- North American Nintendo 64 cover art
- Developer: Player 1
- Publisher: Titus Interactive
- Platforms: Nintendo 64, Game Boy Color
- Release: Nintendo 64NA: August 18, 2000; UK: October 6, 2000; Game Boy ColorEU: September 14, 2001;
- Genre: Action-adventure
- Mode: Single-player

= Hercules: The Legendary Journeys (video game) =

2001 video game

Hercules: The Legendary Journeys is a 2000 action-adventure game based on the television series of the same name, released by Titus Interactive for the Nintendo 64 and Game Boy Color. The player controls Hercules and his friends, Iolaus and Serena, on a quest to free Zeus from the forces of Ares and Hera.

The gameplay differs depending on the version played; the N64 version is a 3D game with elements of platforming and role playing games while the Game Boy Color version is a side-scrolling adventure game with shifting view perspectives.

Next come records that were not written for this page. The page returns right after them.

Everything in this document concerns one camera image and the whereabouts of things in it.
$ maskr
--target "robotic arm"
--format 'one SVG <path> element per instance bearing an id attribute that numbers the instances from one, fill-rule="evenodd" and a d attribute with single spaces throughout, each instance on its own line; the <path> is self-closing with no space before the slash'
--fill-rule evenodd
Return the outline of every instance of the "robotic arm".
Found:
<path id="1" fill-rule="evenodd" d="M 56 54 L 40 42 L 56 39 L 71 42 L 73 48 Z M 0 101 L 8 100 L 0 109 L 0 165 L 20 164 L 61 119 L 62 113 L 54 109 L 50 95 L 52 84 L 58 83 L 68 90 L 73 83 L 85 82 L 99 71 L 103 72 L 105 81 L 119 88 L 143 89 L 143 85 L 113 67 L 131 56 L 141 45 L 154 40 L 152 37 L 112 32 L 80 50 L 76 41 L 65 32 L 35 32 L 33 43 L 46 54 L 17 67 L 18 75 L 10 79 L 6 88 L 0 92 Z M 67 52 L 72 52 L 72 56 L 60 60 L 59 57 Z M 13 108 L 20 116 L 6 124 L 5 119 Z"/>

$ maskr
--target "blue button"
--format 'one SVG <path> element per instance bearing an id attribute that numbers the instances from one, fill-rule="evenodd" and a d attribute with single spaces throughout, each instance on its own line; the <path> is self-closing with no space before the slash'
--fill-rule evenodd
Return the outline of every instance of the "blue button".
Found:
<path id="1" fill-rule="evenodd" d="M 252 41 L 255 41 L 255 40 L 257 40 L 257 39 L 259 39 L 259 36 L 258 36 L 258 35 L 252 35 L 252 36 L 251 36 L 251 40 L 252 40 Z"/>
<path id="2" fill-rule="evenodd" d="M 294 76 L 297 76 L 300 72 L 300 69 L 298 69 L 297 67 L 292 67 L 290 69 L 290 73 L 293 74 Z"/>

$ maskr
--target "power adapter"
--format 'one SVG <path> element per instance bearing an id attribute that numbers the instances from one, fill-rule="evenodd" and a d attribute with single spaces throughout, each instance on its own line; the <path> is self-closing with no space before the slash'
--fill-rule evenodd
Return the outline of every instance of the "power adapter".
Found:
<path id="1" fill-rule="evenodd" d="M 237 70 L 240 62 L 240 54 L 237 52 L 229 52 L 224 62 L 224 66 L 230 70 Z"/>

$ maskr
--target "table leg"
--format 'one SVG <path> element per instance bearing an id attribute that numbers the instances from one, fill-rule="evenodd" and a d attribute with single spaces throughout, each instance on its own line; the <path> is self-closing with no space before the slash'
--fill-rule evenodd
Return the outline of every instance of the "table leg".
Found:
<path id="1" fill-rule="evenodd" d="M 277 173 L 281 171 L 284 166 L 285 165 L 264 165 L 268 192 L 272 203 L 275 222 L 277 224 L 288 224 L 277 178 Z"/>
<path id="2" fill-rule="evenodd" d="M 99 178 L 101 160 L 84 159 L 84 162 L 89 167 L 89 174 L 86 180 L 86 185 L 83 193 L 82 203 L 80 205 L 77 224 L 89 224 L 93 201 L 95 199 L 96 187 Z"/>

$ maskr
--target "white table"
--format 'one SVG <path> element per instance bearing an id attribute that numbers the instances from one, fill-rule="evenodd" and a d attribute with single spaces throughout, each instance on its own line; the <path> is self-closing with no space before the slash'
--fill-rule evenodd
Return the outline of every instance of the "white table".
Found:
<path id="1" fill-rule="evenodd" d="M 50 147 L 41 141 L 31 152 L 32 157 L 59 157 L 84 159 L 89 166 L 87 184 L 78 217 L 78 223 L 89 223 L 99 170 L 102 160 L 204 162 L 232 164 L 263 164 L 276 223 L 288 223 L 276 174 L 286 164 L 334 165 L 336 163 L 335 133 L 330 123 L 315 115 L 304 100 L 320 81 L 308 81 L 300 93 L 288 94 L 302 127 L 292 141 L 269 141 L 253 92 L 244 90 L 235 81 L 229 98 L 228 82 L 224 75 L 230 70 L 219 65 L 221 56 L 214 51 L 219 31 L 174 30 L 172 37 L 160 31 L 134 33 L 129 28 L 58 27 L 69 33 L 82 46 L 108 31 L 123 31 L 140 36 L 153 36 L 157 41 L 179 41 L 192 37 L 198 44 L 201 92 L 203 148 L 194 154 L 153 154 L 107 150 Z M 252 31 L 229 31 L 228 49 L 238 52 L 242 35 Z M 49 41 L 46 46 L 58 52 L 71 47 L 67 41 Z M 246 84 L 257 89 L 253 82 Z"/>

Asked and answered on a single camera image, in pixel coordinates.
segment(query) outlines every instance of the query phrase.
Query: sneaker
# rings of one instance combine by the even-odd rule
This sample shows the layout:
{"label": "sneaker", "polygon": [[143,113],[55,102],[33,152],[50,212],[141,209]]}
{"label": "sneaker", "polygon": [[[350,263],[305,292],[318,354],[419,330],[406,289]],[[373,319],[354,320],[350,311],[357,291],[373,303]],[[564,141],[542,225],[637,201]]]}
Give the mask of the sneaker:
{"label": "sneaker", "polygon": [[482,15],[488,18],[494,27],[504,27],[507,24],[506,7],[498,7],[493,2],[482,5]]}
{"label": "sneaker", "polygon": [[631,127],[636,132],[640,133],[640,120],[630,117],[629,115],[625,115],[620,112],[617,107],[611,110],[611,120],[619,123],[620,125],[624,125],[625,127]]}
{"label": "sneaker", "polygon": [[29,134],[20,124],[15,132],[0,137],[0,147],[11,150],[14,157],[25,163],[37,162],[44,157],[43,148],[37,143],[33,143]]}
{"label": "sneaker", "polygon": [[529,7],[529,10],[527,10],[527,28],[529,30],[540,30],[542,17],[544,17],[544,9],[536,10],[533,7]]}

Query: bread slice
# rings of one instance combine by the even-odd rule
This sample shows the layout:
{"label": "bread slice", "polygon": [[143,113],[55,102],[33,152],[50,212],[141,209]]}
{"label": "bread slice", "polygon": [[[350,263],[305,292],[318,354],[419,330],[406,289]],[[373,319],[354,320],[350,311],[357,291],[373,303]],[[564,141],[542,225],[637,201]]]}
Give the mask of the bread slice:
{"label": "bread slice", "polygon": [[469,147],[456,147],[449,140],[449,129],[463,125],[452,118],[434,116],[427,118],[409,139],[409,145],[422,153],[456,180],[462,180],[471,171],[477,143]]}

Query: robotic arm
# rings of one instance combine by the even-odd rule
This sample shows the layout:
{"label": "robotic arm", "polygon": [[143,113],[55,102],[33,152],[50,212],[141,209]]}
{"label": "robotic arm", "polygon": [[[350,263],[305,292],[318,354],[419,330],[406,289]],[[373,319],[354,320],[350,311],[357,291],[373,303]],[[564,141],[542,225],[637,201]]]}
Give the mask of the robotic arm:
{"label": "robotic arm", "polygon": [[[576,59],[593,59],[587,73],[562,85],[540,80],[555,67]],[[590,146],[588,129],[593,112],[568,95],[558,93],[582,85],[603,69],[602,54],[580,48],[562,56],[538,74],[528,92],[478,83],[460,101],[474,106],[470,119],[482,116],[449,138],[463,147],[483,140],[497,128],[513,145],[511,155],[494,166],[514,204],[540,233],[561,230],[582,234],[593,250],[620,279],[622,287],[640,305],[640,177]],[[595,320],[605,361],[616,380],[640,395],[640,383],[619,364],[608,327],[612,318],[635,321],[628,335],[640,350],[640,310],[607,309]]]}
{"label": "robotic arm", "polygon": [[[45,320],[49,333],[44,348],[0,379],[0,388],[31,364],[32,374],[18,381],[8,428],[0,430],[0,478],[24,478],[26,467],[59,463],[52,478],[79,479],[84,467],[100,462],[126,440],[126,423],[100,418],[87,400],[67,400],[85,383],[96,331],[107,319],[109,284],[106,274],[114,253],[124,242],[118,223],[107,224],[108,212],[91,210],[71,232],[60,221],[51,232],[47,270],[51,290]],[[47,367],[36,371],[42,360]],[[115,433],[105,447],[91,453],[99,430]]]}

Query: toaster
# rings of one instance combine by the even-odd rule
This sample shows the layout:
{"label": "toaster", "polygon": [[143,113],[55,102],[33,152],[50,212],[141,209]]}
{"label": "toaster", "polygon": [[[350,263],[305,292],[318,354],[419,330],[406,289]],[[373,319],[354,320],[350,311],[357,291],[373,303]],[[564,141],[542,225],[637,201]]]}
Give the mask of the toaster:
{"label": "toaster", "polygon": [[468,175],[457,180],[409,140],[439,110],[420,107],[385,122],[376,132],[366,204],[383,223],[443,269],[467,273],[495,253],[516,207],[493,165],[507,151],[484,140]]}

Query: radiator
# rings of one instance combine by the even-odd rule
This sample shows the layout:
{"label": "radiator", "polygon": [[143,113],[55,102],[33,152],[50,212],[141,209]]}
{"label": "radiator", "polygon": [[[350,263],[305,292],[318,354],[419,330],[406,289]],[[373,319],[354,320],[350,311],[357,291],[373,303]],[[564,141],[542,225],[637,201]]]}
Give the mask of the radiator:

The Nintendo 64 version has received mixed to positive reviews, with it being praised for its variety in content, but criticized for feeling too similar to The Legend of Zelda: Ocarina of Time. Meanwhile, the Game Boy Color version has received mixed to negative reviews with it being criticized for its gameplay and challenges, along with conflicting reactions for the game's blend of formulas.

==Gameplay==

A screenshot of Hercules: The Legendary Journeys (Nintendo 64) depicting Hercules attacking an enemy in a 3D space.

The player controls Hercules and his friends, Iolaus and Serena, to free Zeus against the forces of Ares and Hera and their minions. The Nintendo 64 version of Hercules integrates elements of platform, role-playing and adventure games. Players control characters to complete combat, quests and puzzles, with each having unique abilities, such as Hercules' ability to throw items, Iolaus' ability to reach otherwise inaccessible places, and Serena's ability to use ranged weaponry. Combat is straightforward and uses direct attacks against player and enemy "life energy", as well as a "magic menu" to cast magical powers. The game features twelve locations and five arenas.

The Game Boy Color version of Hercules differs slightly from the Nintendo 64 version. The game is played in mixed perspectives as an overhead and side-scrolling action-adventure game. The Game Boy version also contains the notable feature of being able to use the Game Link Cable with a system playing Xena: Warrior Princess to switch the characters in the game and unlock secret levels.

==Reception==

Reception of the Nintendo 64 version of Hercules was mixed. 64 praised the range of content in the game, stating "there are plenty of puzzles to crack, codes to break and people to save...you are never bored for want of something to do", and the "many different environments" in the game. GameSpot assessed the game as "moderately challenging" and a "decent adventure", praising the simple control scheme and "solid" presentation.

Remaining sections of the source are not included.